According to the method for plant cultivation and restoration of lead-zinc contaminated soil, the lead-zinc mining area soil is seriously contaminated, is not suitable for planting crops and is mostly in a waste state, so that the waste of soil resources is caused, and the soil pollution is increased. According to the invention, trees, shrubs, vines and herbaceous plants are selected as main plants for soil remediation, so that an integrated three-dimensional remediation structure is formed, the planted wood can be used, the biomass is large, secondary treatment is not required, and no secondary pollution is generated. As the root systems of arbors, shrubs and vines are developed, the repairing depth can reach dozens of meters, and the repairing effect is very ideal. Meanwhile, the three-dimensional repair structure is beneficial to water purification and has better economic benefit. .

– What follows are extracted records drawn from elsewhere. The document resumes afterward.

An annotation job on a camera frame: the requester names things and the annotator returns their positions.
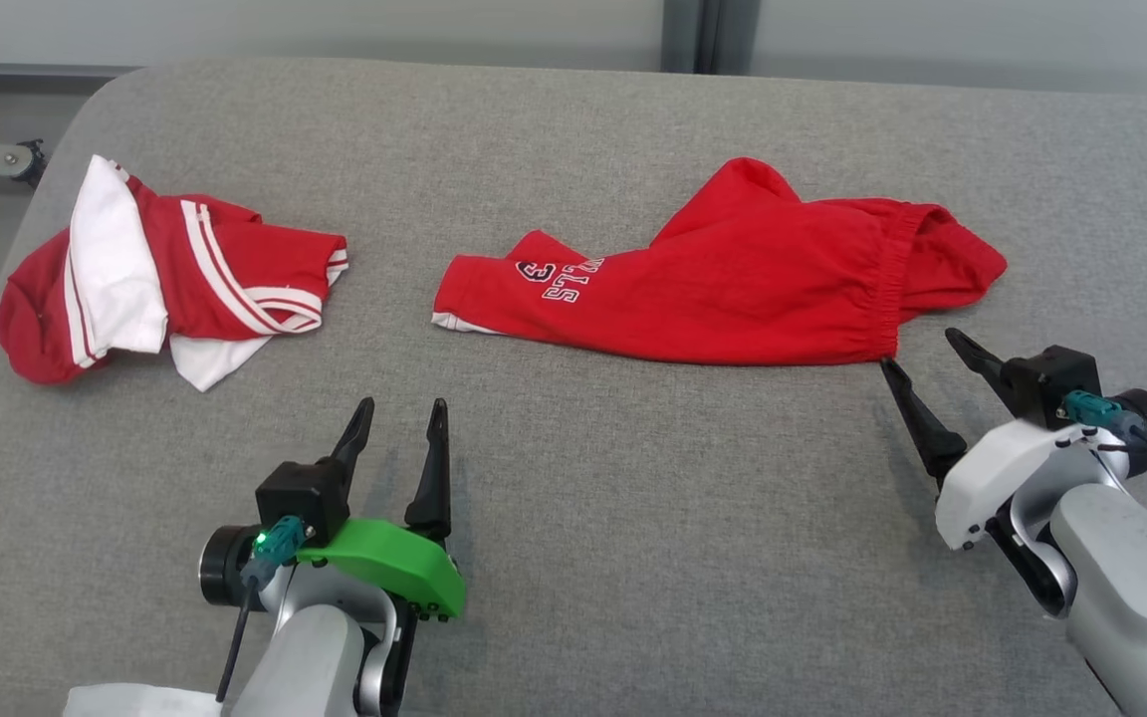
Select left camera cable teal plug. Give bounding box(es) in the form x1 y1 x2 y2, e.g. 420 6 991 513
215 516 308 703

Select red basketball shorts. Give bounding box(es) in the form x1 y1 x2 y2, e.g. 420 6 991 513
431 156 1009 367

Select red white basketball jersey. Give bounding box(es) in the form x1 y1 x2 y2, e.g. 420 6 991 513
0 154 350 392

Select right camera cable teal plug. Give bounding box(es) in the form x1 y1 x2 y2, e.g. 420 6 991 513
1063 390 1147 489

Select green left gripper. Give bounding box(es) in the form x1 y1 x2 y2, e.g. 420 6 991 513
297 396 467 623

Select camera cable teal plug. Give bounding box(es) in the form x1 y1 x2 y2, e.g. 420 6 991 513
215 516 308 703
1063 390 1147 489

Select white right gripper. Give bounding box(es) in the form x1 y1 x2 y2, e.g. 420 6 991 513
879 328 1127 552

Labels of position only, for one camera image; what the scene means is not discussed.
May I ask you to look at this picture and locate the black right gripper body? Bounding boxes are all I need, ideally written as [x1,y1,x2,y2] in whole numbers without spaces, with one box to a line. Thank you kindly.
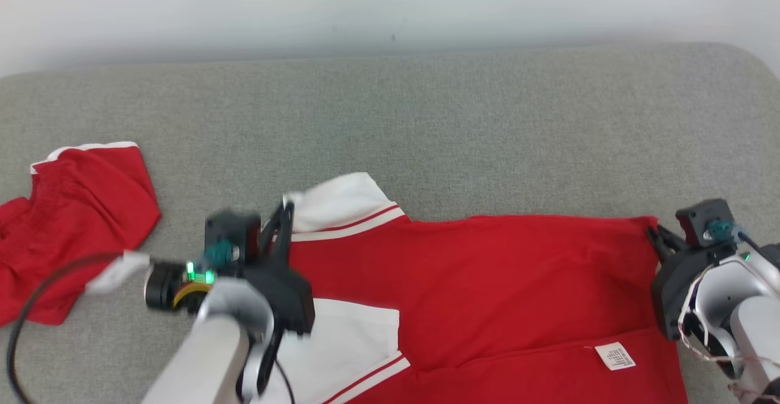
[651,243,736,341]

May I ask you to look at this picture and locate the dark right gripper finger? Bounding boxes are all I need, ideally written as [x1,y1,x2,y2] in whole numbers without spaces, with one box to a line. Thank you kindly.
[645,224,687,253]
[648,235,672,266]

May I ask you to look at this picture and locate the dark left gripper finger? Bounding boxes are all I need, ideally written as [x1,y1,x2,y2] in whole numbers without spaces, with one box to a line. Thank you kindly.
[275,200,296,269]
[261,203,285,269]

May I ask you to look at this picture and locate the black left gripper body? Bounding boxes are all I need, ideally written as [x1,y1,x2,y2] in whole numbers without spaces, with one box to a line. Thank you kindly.
[243,263,316,336]

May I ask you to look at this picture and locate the red and white jersey shirt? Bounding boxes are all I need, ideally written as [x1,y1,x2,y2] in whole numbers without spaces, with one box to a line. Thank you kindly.
[251,172,690,404]

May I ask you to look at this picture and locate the red shorts with white trim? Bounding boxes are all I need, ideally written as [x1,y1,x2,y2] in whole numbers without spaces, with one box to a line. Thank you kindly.
[0,141,161,326]

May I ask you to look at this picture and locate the grey fabric sofa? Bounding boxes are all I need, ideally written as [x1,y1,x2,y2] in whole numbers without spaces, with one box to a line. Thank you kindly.
[0,41,780,404]

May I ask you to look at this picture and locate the white cable label tag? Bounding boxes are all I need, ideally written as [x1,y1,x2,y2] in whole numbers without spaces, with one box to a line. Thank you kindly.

The embodiments of the present invention have been described in detail, but the present invention is not limited to the described embodiments. It will be apparent to those skilled in the art that various changes, modifications, substitutions and alterations can be made in these embodiments without departing from the principles and spirit of the invention, and the scope of protection is still within the scope of the invention.

Claims (8)

1. a method for plant cultivation and restoration of lead-zinc contaminated soil is characterized by comprising the following steps:

Step one, planting arbors, shrubs, vines and herbs in the lead-zinc mine area polluted soil for culture, and completing restoration of the lead-zinc polluted soil;

step two, in the early stage of planting trees, shrubs, vines and herbs, after survival is stable, applying a soil conditioner, a stabilizer, an inorganic fertilizer and a farmyard manure to the planting field according to the soil fertility of the planting field;

And step three, after planting and surviving, estimating the migration and conversion efficiency of heavy metals in the soil irregularly, and estimating the enrichment efficiency of trees, shrubs, vines and herbs.

2. The method for plant cultivation and restoration of lead-zinc contaminated soil according to claim 1, characterized in that: the arbor is one or more of Japanese cedar, phoenix tree, willow, fir tree, pine tree, birch and camphor tree.

3. The method for plant cultivation and restoration of lead-zinc contaminated soil according to claim 1, characterized in that: the shrub is one or more of rhododendron, fructus Rosae Normalis, Camellia japonica, Camellia sasanqua, Aleurites fordii, Cinnamomum japonicum, cycas, Ligustrum lucidum ait, Buxus sinica, Mahonia fortunei, ilex testudinis, fire , and bamboo.

4. the method for plant cultivation and restoration of lead-zinc contaminated soil according to claim 1, characterized in that: the rattan is interplanted by one or more of radix Seu caulis Parthenocissi Tricuspidatae, wild grape, radix Bayue Cucumidis Sativi, rhizoma Smilacis Bockii, radix seu caulis Mucunae Sempervirentis, caulis Hederae sinensis, herba Paederiae, herba Cladosporiae Lanceolatae, caulis Hederae sinensis, and radix Puerariae Lobatae.

5. the method for plant cultivation and restoration of lead-zinc contaminated soil according to claim 1, characterized in that: the herbaceous plants are one or more interplanted plants of dandelion, clover, alfalfa, milk vetch, tall fescue, fescue and safflower.

6. The method for plant cultivation and restoration of lead-zinc contaminated soil according to claim 1, characterized in that: in the second step, the ratio of the soil conditioner to the stabilizer to the inorganic fertilizer to the farmyard manure is any ratio.

7. The method for plant cultivation and restoration of lead-zinc contaminated soil according to claim 1, characterized in that: edible plants cannot be planted on the planted plants, and the edible plants are really needed to be planted, so that food safety evaluation is needed.

8. The method for plant cultivation and restoration of lead-zinc contaminated soil according to claim 1, characterized in that: the enrichment efficiency of the planted arbor, shrub, vine and herb plants on the pollution factors is higher than 75%, and the content of the heavy metal pollution factors is higher than that of the same plants in other areas.